*Your instructions*:
Keep only the lines of the data below that contain "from", and copy them.

[Dataset records]
○ ○ ○ ○

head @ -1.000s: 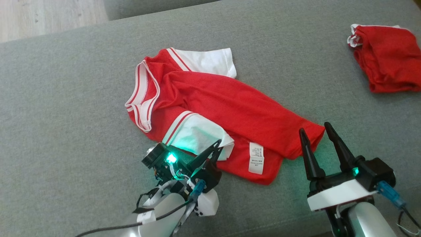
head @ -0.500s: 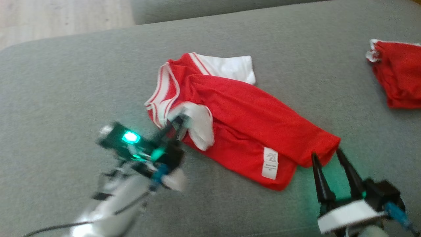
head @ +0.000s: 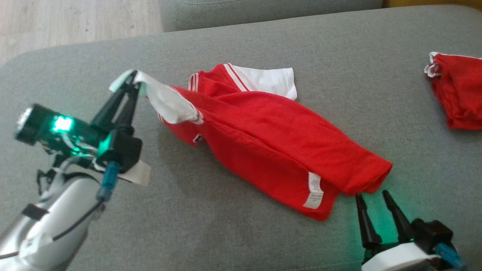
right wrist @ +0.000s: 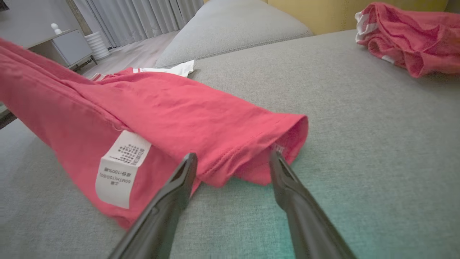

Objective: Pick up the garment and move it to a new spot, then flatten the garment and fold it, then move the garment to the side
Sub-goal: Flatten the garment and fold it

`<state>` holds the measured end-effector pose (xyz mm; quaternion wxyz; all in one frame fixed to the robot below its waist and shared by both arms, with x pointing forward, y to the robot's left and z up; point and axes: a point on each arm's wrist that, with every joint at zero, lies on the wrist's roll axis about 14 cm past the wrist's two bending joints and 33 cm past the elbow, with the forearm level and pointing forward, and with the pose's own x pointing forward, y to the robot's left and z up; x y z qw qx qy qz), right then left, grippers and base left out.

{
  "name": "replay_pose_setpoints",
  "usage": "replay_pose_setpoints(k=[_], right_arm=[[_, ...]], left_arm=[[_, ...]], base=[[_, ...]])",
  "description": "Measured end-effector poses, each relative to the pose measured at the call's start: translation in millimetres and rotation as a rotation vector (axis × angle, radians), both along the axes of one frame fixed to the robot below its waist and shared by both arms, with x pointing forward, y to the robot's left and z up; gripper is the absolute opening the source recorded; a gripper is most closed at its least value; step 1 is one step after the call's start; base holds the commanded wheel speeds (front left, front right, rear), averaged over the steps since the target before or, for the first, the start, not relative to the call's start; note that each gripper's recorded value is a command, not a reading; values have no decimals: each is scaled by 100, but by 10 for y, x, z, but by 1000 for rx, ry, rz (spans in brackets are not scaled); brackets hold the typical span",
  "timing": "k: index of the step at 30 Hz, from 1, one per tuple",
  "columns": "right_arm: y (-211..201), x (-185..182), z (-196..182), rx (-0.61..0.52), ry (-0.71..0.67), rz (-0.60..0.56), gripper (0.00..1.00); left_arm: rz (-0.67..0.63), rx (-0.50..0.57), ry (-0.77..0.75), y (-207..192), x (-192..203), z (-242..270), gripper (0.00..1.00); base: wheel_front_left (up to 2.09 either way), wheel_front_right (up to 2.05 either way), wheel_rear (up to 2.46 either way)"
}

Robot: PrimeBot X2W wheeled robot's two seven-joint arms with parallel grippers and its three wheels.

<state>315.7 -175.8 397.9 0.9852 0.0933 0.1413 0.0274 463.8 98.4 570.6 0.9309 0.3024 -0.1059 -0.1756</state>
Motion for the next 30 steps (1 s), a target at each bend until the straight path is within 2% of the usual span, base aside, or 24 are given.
replay_pose_setpoints(k=[9, 16, 20, 30], right_arm=[[121, 127, -83, 90, 30, 4, 100], [340, 137, -170, 122, 68, 93, 100], [344, -24, -287, 172, 120, 68, 100], [392, -56, -270, 259, 128, 43, 100]], left_arm=[[39, 12, -40, 162, -8, 176, 0], [81, 27, -19, 343, -89, 127, 0], [98, 33, -13, 410, -97, 102, 0], [109, 27, -10, 476, -199, 110, 0]], base=[[0, 0, 0], [0, 0, 0], [0, 0, 0], [0, 0, 0]])
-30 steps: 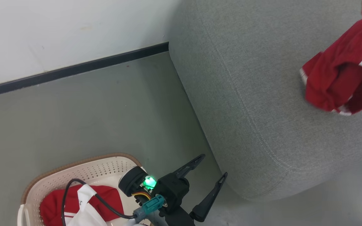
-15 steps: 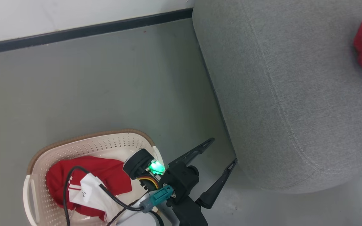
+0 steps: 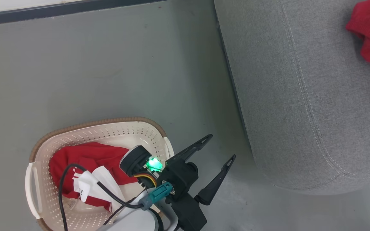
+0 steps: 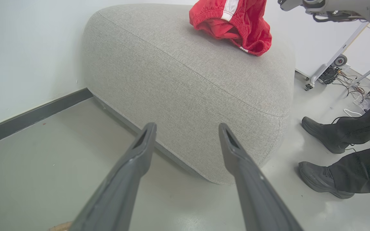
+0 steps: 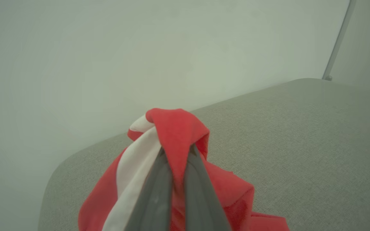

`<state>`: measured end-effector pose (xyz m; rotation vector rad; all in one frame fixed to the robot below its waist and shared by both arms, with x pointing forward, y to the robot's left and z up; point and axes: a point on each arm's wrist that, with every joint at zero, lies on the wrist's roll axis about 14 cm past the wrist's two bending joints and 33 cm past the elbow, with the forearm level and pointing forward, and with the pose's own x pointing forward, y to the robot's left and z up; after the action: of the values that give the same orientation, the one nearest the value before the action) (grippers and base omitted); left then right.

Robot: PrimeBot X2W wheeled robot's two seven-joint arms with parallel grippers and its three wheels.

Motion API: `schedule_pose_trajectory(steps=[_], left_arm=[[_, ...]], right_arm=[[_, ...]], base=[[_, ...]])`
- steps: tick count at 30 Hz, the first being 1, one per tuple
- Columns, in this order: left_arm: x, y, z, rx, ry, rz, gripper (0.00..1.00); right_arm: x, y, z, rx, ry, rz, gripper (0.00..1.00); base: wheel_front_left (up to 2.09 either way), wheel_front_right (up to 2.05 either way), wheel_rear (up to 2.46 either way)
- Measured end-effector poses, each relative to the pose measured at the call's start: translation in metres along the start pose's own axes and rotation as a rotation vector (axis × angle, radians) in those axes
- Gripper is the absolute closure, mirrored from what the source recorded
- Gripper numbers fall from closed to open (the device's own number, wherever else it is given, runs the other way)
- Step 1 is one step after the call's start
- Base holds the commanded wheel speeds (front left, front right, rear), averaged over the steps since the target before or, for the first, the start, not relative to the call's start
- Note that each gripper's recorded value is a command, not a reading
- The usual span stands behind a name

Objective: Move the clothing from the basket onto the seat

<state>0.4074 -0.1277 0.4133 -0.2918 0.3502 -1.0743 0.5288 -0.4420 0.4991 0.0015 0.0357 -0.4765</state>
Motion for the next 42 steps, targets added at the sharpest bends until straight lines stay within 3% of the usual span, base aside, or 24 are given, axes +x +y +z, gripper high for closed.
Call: schedule_pose_trajectory(steps=[8, 9, 10, 21, 31, 42], left_arm=[[0.002, 0.002, 0.001, 0.016, 0.0, -0.004, 0.0], [0.002, 0.002, 0.0, 0.017, 0.001, -0.002, 0.0], [0.002, 0.002, 0.001, 0.022, -0.001, 0.0, 0.0], [-0.001, -0.007, 0.019, 0.063, -0.044, 0.003, 0.0], [-0.01, -0.013, 0.035, 0.084, -0.092, 0.042, 0.0], [-0.029, -0.006, 0.055, 0.077, -0.163, 0.149, 0.0]], right_arm=[[-0.008, -0.014, -0.019, 0.007, 0.061, -0.041, 1.0], [-0.009, -0.015, -0.02, 0.009, 0.065, -0.046, 0.25], [-0.01, -0.017, -0.02, 0.015, 0.072, -0.054, 0.0], [-0.018, -0.011, -0.004, 0.027, 0.054, -0.022, 0.0], [-0.048, -0.007, -0.014, 0.055, 0.075, 0.004, 0.0], [-0.075, 0.036, -0.021, 0.076, 0.056, 0.128, 0.0]], base=[[0.0, 0.0, 0.0], [0.0, 0.0, 0.0], [0.0, 0.0, 0.0], [0.0, 0.0, 0.0], [0.0, 0.0, 0.0], [0.0, 0.0, 0.0]])
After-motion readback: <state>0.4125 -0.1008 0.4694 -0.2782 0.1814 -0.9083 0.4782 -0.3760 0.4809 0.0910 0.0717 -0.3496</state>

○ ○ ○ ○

*Written response*:
  "timing": "k: index of the step at 30 Hz, from 1, one per tuple",
- Gripper is the absolute closure, mirrored from what the source recorded
- Gripper numbers fall from closed to open (the device's own number, wherever else it is given, runs the other way)
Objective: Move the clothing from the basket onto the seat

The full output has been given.